What to do:
From the records below, give the number of lines that include the word "Report". Add no other words.

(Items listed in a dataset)
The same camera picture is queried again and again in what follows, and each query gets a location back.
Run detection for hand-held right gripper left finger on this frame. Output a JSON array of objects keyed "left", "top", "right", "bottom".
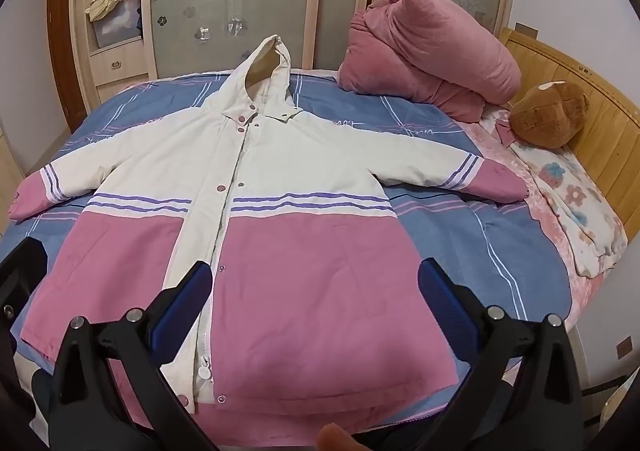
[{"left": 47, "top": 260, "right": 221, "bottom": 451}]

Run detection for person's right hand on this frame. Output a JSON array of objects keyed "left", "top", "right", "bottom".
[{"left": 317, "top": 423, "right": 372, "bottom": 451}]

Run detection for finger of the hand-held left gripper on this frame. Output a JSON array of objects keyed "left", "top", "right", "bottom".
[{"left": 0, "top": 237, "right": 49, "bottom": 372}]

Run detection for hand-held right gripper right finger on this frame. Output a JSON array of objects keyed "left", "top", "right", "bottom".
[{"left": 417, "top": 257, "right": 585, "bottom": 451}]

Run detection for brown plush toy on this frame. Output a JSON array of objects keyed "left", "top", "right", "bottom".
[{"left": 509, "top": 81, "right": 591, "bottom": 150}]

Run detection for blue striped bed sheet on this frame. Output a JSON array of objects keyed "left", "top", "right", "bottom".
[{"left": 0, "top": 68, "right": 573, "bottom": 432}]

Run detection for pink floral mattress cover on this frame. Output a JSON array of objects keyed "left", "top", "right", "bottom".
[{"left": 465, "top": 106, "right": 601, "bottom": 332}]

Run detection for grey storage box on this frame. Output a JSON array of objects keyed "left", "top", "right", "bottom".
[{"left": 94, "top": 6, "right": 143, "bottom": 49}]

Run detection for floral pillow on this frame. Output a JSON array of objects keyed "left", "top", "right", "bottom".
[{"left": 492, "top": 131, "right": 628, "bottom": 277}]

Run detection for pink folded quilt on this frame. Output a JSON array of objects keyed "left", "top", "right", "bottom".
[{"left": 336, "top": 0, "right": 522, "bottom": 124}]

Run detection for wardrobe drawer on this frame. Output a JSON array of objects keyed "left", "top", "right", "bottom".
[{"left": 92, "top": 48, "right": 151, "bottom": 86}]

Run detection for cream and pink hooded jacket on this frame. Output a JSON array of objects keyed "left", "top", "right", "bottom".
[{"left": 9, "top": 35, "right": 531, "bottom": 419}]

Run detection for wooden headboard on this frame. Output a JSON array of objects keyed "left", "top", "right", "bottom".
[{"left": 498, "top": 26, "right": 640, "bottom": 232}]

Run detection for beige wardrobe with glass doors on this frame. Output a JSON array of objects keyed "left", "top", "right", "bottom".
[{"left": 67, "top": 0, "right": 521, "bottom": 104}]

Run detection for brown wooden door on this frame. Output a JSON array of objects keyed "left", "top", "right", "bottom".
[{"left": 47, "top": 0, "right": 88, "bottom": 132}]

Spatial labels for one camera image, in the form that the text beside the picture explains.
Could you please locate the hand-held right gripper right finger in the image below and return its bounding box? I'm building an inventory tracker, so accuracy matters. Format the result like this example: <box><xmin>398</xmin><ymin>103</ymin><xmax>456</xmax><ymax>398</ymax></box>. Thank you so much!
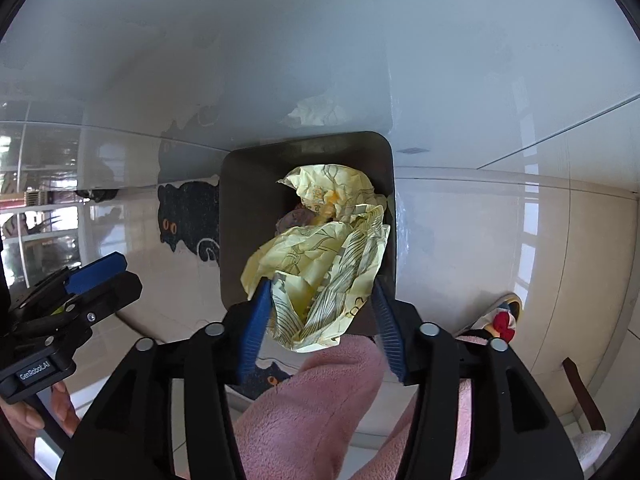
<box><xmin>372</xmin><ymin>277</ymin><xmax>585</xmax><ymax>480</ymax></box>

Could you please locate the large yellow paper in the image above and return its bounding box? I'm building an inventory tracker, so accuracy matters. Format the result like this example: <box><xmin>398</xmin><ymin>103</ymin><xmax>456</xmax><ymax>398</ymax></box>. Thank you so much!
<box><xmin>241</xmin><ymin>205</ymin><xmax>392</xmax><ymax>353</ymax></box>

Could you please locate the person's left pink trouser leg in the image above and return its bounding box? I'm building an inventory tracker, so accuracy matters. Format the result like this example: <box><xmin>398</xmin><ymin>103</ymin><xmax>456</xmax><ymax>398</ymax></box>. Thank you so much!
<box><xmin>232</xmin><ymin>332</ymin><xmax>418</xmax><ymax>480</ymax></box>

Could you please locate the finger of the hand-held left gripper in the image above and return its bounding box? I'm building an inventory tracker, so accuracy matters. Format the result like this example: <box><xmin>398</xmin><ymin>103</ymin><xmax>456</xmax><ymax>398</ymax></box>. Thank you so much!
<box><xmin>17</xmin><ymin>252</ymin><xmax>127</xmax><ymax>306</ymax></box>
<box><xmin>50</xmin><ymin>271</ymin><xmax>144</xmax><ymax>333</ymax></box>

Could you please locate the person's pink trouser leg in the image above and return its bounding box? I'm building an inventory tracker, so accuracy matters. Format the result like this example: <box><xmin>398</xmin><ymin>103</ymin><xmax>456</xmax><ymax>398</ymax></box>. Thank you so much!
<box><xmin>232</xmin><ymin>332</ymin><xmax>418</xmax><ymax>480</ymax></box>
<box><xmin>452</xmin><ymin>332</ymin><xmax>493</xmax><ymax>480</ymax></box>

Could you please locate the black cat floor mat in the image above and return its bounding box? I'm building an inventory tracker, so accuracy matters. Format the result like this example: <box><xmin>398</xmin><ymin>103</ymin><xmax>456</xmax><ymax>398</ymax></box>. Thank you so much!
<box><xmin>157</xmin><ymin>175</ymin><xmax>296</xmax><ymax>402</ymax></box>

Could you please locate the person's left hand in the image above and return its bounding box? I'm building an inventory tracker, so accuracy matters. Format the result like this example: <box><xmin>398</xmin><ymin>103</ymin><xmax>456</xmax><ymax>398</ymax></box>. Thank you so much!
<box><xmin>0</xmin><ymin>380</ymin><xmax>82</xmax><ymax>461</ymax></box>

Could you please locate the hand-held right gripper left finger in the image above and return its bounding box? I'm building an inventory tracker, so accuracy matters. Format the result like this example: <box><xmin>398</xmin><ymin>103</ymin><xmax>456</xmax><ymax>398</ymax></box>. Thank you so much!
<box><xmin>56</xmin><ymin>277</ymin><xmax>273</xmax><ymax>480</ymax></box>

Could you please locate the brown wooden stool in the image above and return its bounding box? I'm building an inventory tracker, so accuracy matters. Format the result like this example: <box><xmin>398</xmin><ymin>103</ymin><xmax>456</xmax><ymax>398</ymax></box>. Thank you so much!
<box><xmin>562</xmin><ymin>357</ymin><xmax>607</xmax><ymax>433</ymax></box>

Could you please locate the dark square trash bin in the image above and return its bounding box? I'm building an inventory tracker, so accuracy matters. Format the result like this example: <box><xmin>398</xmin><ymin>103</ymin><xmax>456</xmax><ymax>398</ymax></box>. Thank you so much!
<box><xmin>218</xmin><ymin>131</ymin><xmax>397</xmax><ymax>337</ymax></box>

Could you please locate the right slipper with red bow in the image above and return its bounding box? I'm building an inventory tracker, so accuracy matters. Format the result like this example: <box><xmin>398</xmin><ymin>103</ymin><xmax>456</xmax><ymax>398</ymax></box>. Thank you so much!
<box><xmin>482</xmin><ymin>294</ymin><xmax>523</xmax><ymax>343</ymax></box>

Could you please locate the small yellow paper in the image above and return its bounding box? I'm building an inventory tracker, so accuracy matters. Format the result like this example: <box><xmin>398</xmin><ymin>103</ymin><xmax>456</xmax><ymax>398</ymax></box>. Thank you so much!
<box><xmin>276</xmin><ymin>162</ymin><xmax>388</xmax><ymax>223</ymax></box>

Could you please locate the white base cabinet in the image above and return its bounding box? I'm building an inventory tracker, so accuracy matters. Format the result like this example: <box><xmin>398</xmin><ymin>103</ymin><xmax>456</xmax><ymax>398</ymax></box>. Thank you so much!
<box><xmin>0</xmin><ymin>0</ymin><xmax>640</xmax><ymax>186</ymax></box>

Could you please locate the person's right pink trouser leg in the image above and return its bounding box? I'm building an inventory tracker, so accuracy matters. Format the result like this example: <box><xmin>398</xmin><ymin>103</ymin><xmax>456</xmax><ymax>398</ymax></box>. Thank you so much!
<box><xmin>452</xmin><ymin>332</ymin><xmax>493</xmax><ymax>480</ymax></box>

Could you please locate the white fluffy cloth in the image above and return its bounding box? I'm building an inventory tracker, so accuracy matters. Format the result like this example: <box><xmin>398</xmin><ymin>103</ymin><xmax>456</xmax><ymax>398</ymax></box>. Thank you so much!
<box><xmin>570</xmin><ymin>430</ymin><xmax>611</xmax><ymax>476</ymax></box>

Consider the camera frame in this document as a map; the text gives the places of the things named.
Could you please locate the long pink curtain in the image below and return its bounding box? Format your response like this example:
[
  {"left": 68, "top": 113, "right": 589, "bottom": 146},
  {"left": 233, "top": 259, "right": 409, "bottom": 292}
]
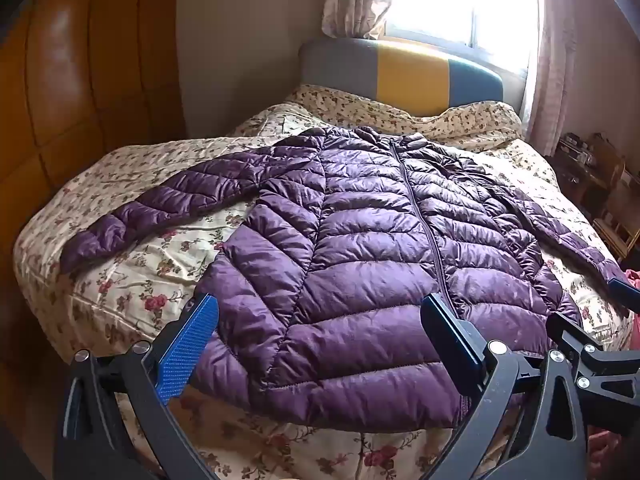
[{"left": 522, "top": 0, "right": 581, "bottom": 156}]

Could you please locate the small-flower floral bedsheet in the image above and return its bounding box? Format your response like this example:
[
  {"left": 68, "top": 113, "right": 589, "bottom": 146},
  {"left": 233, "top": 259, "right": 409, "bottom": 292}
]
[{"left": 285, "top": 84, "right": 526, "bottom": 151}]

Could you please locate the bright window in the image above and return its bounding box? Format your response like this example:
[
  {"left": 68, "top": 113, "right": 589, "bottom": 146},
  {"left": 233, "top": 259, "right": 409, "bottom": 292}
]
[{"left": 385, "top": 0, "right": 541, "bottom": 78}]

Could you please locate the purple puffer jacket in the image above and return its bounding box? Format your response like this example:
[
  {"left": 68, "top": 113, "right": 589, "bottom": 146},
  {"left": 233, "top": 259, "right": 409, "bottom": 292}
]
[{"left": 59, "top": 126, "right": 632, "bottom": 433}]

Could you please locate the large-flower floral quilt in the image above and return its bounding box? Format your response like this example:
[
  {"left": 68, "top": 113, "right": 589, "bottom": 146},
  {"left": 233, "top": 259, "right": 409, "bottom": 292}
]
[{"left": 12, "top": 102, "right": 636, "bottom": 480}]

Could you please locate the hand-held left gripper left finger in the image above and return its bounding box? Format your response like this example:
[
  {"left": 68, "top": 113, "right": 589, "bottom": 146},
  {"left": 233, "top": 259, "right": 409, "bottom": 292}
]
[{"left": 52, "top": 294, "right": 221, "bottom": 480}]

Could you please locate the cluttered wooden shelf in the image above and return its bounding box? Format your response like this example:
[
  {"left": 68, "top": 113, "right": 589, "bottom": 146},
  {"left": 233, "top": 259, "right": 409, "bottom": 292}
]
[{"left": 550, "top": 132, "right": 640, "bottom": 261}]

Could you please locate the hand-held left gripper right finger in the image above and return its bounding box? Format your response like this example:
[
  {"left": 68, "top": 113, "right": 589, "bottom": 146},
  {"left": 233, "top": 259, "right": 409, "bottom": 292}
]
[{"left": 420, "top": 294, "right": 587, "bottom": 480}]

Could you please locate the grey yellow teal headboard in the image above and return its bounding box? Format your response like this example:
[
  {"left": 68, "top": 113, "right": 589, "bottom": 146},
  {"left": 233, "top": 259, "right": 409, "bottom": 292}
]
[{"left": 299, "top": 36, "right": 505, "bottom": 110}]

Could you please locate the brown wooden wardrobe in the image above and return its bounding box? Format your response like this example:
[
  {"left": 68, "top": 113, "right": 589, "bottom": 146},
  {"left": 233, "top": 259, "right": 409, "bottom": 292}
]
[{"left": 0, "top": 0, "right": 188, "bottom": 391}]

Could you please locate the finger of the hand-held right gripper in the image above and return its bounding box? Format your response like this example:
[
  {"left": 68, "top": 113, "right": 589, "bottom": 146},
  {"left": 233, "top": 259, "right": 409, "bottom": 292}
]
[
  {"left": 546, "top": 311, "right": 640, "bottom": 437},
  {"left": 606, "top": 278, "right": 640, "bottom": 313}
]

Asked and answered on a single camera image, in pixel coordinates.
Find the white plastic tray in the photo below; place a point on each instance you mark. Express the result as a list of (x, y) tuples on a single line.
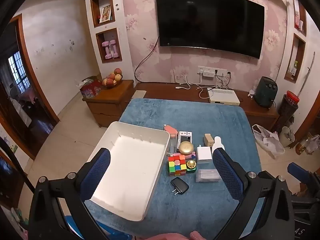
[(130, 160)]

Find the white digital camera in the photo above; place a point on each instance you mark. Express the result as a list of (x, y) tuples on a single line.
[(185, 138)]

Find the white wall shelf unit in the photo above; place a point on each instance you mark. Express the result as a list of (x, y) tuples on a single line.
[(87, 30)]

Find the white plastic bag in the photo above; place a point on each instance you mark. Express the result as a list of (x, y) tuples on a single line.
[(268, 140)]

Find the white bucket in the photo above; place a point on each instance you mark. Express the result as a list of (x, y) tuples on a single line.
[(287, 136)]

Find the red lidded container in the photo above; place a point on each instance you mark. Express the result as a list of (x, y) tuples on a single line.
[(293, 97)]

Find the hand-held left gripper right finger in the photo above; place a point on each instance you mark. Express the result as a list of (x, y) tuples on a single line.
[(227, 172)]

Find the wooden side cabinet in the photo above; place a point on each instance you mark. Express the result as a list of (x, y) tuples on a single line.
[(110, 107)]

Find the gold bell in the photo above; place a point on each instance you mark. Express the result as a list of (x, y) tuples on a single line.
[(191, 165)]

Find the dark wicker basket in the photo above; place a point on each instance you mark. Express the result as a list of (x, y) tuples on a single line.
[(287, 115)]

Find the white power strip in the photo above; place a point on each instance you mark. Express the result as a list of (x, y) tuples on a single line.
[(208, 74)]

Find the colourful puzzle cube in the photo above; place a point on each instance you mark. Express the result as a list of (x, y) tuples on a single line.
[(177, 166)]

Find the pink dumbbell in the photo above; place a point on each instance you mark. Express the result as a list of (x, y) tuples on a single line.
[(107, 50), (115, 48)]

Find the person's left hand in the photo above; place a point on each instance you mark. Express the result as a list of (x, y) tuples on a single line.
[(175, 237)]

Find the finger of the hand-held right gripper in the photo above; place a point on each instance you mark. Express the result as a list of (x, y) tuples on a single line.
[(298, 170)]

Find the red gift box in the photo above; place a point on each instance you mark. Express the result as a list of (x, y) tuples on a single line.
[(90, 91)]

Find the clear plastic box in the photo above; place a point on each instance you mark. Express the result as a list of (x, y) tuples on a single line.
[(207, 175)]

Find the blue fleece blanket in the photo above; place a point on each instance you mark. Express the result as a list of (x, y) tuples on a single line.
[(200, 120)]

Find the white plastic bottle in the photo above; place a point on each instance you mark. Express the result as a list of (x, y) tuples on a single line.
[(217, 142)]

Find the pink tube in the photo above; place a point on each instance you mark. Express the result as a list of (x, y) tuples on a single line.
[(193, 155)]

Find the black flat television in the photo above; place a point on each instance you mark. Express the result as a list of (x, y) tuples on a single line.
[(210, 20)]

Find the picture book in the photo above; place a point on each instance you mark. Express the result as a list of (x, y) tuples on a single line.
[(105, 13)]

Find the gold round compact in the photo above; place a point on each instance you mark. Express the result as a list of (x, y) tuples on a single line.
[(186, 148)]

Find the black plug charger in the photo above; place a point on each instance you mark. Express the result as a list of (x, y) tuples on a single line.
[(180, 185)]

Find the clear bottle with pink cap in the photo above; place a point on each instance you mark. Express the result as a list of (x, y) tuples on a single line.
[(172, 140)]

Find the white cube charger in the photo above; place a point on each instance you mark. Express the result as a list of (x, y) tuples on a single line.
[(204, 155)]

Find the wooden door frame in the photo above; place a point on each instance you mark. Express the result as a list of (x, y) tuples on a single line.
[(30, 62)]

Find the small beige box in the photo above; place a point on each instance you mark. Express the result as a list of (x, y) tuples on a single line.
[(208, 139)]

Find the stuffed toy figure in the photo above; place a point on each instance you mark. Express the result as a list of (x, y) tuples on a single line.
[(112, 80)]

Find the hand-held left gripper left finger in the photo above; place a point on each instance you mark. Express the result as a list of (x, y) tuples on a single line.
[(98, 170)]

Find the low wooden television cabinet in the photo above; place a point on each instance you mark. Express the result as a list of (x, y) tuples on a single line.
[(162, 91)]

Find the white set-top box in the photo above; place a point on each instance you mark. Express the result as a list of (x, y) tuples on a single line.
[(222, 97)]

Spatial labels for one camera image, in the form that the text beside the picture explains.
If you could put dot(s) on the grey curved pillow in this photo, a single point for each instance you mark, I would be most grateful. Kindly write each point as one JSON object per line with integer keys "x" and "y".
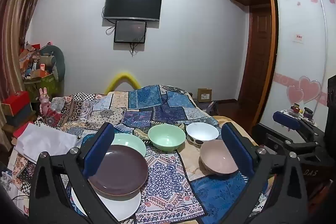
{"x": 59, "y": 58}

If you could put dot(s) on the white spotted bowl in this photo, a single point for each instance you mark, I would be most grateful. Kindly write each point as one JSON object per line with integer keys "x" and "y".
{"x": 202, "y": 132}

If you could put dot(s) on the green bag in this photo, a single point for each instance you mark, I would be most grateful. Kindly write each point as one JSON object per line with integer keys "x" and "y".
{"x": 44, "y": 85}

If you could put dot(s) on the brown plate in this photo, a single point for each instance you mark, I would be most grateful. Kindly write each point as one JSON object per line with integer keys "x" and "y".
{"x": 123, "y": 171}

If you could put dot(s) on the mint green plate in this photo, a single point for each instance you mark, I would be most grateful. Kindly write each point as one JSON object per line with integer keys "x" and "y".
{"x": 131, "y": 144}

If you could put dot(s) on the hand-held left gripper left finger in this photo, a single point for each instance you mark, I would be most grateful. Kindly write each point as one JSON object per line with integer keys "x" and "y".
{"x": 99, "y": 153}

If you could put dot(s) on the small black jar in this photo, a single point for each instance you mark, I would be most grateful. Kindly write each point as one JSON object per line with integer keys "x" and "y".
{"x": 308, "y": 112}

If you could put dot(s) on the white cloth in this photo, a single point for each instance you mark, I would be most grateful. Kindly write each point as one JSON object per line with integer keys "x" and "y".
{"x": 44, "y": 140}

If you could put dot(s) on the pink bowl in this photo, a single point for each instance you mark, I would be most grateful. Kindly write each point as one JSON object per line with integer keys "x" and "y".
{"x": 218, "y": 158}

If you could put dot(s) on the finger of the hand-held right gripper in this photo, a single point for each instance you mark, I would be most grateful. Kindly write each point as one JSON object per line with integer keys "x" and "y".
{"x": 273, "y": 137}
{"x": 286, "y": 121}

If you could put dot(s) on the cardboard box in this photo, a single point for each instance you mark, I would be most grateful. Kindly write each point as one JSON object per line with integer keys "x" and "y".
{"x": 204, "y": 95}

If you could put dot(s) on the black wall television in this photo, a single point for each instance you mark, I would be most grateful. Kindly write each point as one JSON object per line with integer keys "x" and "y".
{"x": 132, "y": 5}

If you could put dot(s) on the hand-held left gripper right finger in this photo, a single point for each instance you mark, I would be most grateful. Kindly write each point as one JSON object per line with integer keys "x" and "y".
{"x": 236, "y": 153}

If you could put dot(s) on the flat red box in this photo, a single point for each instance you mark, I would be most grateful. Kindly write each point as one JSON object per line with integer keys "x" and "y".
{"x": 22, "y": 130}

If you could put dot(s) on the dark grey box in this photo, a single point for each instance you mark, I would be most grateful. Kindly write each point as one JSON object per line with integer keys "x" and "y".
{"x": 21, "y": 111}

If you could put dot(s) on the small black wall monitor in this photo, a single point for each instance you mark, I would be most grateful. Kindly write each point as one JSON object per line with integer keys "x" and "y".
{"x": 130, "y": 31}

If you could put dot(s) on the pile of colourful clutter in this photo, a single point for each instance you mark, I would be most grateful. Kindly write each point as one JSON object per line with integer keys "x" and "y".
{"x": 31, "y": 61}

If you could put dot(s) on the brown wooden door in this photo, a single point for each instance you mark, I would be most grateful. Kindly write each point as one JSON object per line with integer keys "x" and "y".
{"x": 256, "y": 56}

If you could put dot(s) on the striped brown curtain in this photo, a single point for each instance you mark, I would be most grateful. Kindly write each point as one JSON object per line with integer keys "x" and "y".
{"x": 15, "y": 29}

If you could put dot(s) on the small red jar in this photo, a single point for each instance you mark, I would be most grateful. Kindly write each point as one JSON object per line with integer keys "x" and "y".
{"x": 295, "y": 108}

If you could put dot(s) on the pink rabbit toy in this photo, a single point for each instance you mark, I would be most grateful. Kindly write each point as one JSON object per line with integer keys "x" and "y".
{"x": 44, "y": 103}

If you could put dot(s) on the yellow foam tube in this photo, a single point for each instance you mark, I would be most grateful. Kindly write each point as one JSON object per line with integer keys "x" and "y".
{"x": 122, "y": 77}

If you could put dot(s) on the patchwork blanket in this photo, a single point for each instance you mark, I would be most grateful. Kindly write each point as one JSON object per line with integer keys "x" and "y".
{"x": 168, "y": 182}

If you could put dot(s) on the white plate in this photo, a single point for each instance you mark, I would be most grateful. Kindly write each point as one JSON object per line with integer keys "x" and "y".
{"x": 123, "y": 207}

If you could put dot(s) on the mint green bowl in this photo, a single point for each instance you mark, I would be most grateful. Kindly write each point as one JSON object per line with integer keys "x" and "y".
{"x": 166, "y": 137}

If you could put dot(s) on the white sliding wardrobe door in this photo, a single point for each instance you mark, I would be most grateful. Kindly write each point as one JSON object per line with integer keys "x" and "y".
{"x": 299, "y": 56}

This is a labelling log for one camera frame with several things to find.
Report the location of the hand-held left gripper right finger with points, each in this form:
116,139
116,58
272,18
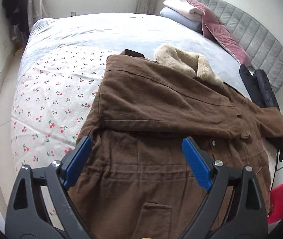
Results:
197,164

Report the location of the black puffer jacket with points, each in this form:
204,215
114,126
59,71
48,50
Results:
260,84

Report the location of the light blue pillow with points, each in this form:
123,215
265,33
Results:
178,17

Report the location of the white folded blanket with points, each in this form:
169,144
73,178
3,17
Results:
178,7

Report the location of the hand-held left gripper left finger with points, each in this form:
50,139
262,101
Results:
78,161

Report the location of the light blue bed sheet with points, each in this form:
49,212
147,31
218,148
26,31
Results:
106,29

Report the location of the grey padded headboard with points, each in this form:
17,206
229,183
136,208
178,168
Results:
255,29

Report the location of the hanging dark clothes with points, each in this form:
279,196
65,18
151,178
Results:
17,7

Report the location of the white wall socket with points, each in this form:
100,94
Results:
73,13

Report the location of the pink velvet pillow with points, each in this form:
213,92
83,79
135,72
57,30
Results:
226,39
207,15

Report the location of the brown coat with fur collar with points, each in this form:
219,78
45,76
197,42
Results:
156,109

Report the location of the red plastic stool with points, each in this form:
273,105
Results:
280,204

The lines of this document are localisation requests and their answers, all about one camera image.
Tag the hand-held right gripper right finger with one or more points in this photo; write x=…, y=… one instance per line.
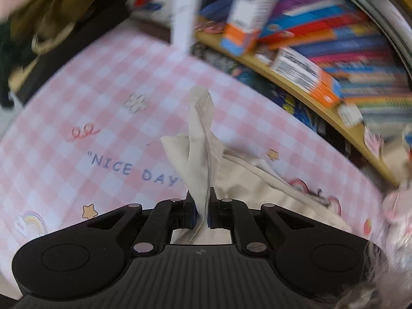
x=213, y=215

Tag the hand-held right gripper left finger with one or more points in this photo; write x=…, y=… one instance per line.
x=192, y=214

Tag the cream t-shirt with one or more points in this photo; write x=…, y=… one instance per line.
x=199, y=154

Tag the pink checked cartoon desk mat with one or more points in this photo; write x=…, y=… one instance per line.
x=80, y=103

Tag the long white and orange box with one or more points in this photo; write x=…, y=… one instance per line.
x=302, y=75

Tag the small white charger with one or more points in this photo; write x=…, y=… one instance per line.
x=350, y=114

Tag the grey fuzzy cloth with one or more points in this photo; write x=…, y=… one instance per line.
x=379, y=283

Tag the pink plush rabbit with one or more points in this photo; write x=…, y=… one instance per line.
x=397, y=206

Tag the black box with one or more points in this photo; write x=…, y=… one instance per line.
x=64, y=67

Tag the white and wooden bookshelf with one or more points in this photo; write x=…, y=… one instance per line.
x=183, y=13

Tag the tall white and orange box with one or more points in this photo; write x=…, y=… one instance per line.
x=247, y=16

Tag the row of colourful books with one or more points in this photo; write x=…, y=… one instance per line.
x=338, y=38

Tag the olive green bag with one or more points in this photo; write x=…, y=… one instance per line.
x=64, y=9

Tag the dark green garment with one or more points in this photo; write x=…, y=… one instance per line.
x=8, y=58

Result of the task:
12